BTEX proportions as an indicator of benzene hotspots and dispersion tends in cities where sea and land breezes dominate

There are certain spatial configurations in cities that generate areas with reduced ventilation where, consequently, air pollution can reach hazardous levels. Although urban forms have already been flagged as a factor affecting air pollution, its role in the accumulation of volatile organic compounds has not been extensively evaluated with field measurements. In order to investigate the effect of urban morphology on air pollution levels, we measured the concentration of benzene, toluene, ethylbenzene, and xylenes (BTEX) in 44 different city sites, using Radiello (R) diffusive passive samplers during a 1-week campaign. This work presents a method that maps a city in zones with different levels of atmospheric dispersion by analyzing the proportions of BTEX in the ambient air. The method applied to a coastal city (characterized by uniform wind patterns) revealed the existence of two clearly differentiated zones. In one of them, the mean benzene concentration was 3.26 times higher than in the other. However, the mean concentrations of the rest of BTEX were barely the same in both areas. These findings suggest that slow degradation pollutants (i.e., benzene) accumulate in poor ventilated areas, whereas faster degradation pollutants do not show accumulation.

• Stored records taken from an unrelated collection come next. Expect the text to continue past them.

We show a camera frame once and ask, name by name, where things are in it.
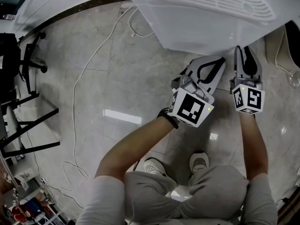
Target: gray floor
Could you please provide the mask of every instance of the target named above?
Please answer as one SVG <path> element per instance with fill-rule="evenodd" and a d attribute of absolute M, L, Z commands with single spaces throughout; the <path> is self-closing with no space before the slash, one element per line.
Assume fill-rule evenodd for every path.
<path fill-rule="evenodd" d="M 32 83 L 42 95 L 40 99 L 24 104 L 16 110 L 21 119 L 31 120 L 59 107 L 60 113 L 30 131 L 33 146 L 60 140 L 61 146 L 36 152 L 39 171 L 50 186 L 70 189 L 61 163 L 73 163 L 72 89 L 86 61 L 110 34 L 116 22 L 121 3 L 108 4 L 71 15 L 48 26 L 47 37 L 40 41 L 37 57 L 48 65 L 48 72 L 32 72 Z M 75 123 L 77 132 L 77 163 L 89 175 L 85 179 L 76 168 L 66 165 L 66 172 L 75 191 L 63 193 L 72 196 L 84 206 L 89 184 L 99 161 L 120 139 L 139 125 L 103 116 L 109 109 L 141 117 L 142 124 L 156 117 L 169 105 L 172 91 L 170 82 L 194 54 L 162 48 L 155 35 L 148 38 L 131 37 L 126 14 L 118 23 L 113 37 L 96 54 L 75 92 Z M 133 20 L 133 27 L 141 34 L 151 29 L 141 15 Z M 263 68 L 266 91 L 263 113 L 257 121 L 267 144 L 270 160 L 270 186 L 277 201 L 295 189 L 299 155 L 300 94 L 287 83 L 285 74 L 266 61 L 263 39 L 252 44 Z M 234 76 L 233 58 L 214 94 L 215 109 L 200 128 L 183 124 L 173 130 L 146 157 L 152 156 L 170 165 L 178 182 L 185 185 L 190 176 L 189 156 L 197 150 L 206 151 L 211 165 L 232 164 L 245 174 L 243 148 L 238 114 L 229 95 L 229 79 Z M 27 95 L 20 83 L 22 96 Z M 27 136 L 22 137 L 30 147 Z M 143 169 L 140 163 L 138 170 Z M 72 199 L 61 197 L 52 190 L 58 205 L 71 218 L 81 209 Z"/>

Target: black bracelet
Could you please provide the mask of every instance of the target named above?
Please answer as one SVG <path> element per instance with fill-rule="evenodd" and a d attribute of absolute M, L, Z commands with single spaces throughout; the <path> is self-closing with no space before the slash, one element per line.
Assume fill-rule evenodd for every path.
<path fill-rule="evenodd" d="M 157 115 L 157 117 L 161 117 L 161 116 L 165 117 L 173 125 L 174 128 L 178 129 L 179 128 L 178 124 L 175 122 L 174 118 L 172 118 L 171 116 L 169 116 L 167 114 L 168 109 L 169 108 L 167 107 L 167 108 L 164 108 L 163 110 L 161 110 L 159 112 L 159 114 Z"/>

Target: white cube
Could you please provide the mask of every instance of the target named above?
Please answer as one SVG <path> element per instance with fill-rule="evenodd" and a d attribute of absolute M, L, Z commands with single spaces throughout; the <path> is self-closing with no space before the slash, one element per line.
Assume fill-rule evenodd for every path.
<path fill-rule="evenodd" d="M 173 93 L 168 115 L 197 128 L 213 109 L 214 106 L 195 94 L 178 88 Z"/>
<path fill-rule="evenodd" d="M 239 84 L 232 94 L 237 111 L 248 114 L 263 111 L 265 91 Z"/>

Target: chair wheel
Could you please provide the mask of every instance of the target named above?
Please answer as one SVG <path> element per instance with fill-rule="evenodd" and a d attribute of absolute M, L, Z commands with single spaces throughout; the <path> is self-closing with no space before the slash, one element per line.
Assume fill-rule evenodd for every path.
<path fill-rule="evenodd" d="M 44 39 L 45 37 L 46 37 L 46 33 L 40 32 L 39 38 L 40 38 L 40 39 Z"/>
<path fill-rule="evenodd" d="M 42 73 L 45 73 L 45 72 L 47 72 L 47 71 L 48 71 L 47 66 L 42 66 L 41 72 L 42 72 Z"/>

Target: gray pants
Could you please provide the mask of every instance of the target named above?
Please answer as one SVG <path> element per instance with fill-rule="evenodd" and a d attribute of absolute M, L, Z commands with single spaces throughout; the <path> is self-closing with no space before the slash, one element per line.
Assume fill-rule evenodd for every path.
<path fill-rule="evenodd" d="M 193 195 L 178 202 L 165 195 L 173 191 L 170 178 L 145 172 L 125 176 L 125 217 L 134 222 L 150 223 L 165 218 L 219 218 L 228 220 L 245 200 L 248 180 L 231 165 L 201 169 L 189 181 Z"/>

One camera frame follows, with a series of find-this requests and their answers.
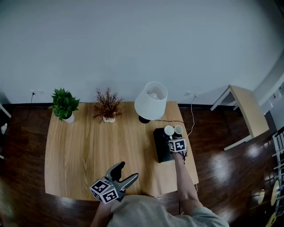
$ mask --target mug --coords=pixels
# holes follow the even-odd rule
[[[171,125],[167,125],[164,128],[163,136],[164,137],[169,137],[172,140],[173,139],[173,137],[172,137],[173,134],[174,134],[174,127],[171,126]]]
[[[181,127],[180,125],[176,125],[176,126],[174,127],[174,131],[175,131],[175,133],[176,133],[177,135],[179,135],[179,136],[181,136],[182,133],[183,133],[183,129],[182,129],[182,127]]]

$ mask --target dark wooden floor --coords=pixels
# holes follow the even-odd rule
[[[18,226],[89,226],[98,202],[71,200],[45,193],[44,156],[51,110],[15,107],[4,137],[0,161],[1,217]],[[181,108],[188,132],[192,116]],[[239,112],[194,109],[195,126],[189,136],[199,177],[198,196],[204,206],[237,226],[248,214],[249,197],[271,188],[273,146],[271,132],[227,152],[223,148],[249,132]],[[176,192],[159,199],[178,214]]]

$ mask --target gray t-shirt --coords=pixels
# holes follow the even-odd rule
[[[173,216],[162,203],[150,196],[125,196],[112,207],[108,227],[229,227],[228,223],[205,207],[196,208],[191,216]]]

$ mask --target wall outlet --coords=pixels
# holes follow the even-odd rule
[[[184,96],[190,96],[190,95],[191,95],[191,91],[187,91],[187,92],[185,92]]]
[[[44,94],[43,90],[37,90],[39,94]]]

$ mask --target person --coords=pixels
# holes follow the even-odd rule
[[[159,200],[151,196],[125,196],[120,204],[117,201],[116,204],[100,203],[91,227],[228,227],[227,222],[203,207],[182,156],[179,153],[173,156],[183,215],[169,214]]]

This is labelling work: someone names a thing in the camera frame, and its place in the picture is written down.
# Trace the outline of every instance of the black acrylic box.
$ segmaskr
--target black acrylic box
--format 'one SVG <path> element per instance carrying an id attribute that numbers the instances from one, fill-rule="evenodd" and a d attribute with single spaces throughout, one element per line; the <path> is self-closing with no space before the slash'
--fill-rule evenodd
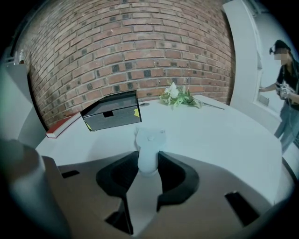
<path id="1" fill-rule="evenodd" d="M 142 122 L 136 91 L 103 97 L 81 111 L 81 116 L 90 131 Z"/>

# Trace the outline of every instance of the round table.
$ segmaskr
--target round table
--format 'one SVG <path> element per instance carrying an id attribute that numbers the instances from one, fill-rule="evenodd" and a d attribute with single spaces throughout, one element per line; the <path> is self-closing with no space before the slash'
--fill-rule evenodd
<path id="1" fill-rule="evenodd" d="M 240 111 L 207 97 L 195 98 L 225 110 L 185 105 L 173 110 L 158 100 L 148 101 L 140 107 L 141 123 L 90 132 L 79 118 L 57 139 L 45 138 L 36 150 L 58 166 L 93 161 L 137 150 L 138 127 L 163 129 L 163 151 L 223 167 L 273 204 L 281 172 L 279 140 Z"/>

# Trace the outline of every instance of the person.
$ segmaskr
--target person
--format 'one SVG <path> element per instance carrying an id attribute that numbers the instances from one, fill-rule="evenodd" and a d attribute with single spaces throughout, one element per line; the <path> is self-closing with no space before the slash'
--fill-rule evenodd
<path id="1" fill-rule="evenodd" d="M 281 97 L 281 85 L 284 82 L 289 85 L 290 90 L 280 112 L 282 122 L 274 134 L 277 138 L 280 138 L 282 135 L 280 142 L 282 153 L 284 153 L 299 133 L 299 63 L 294 59 L 289 46 L 282 40 L 277 40 L 274 47 L 275 51 L 270 48 L 270 53 L 274 52 L 274 58 L 280 60 L 281 64 L 277 81 L 268 87 L 261 87 L 259 91 L 267 92 L 276 90 L 277 94 Z"/>

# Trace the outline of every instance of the hand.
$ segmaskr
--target hand
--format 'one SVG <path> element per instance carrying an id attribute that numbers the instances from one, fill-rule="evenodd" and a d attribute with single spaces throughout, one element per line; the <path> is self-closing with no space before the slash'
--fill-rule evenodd
<path id="1" fill-rule="evenodd" d="M 293 95 L 294 95 L 294 93 L 289 91 L 287 94 L 287 98 L 292 99 Z"/>
<path id="2" fill-rule="evenodd" d="M 260 87 L 258 91 L 259 91 L 259 92 L 266 92 L 267 90 L 266 90 L 266 88 L 264 88 L 264 87 Z"/>

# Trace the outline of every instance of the white flower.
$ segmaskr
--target white flower
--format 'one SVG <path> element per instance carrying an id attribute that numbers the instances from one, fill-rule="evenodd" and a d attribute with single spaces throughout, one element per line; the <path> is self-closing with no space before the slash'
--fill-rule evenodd
<path id="1" fill-rule="evenodd" d="M 165 89 L 165 94 L 169 94 L 171 98 L 178 97 L 178 89 L 174 82 L 172 82 L 171 86 Z"/>
<path id="2" fill-rule="evenodd" d="M 174 84 L 174 82 L 172 82 L 171 86 L 169 86 L 170 90 L 174 90 L 177 88 L 176 84 Z"/>
<path id="3" fill-rule="evenodd" d="M 177 88 L 172 89 L 172 90 L 170 91 L 170 96 L 171 96 L 171 98 L 176 98 L 176 97 L 178 97 L 178 89 L 177 89 Z"/>
<path id="4" fill-rule="evenodd" d="M 167 87 L 164 91 L 165 94 L 170 94 L 170 87 Z"/>

The conclusions of this study can be particularly useful in designing personal exposure assessments, optimizing the urban morphology, and improving the location of air quality monitoring stations.

Automated summary

There are certain configurations in cities that can lead to reduced ventilation, causing air pollution to reach hazardous levels. This study measured the concentration of volatile organic compounds (BTEX) in 44 different city sites to investigate the effect of urban morphology on air pollution levels. The findings suggest that slow degradation pollutants accumulate in poor ventilated areas, while faster degradation pollutants do not show accumulation. These conclusions can be useful in designing personal exposure assessments and improving air quality monitoring.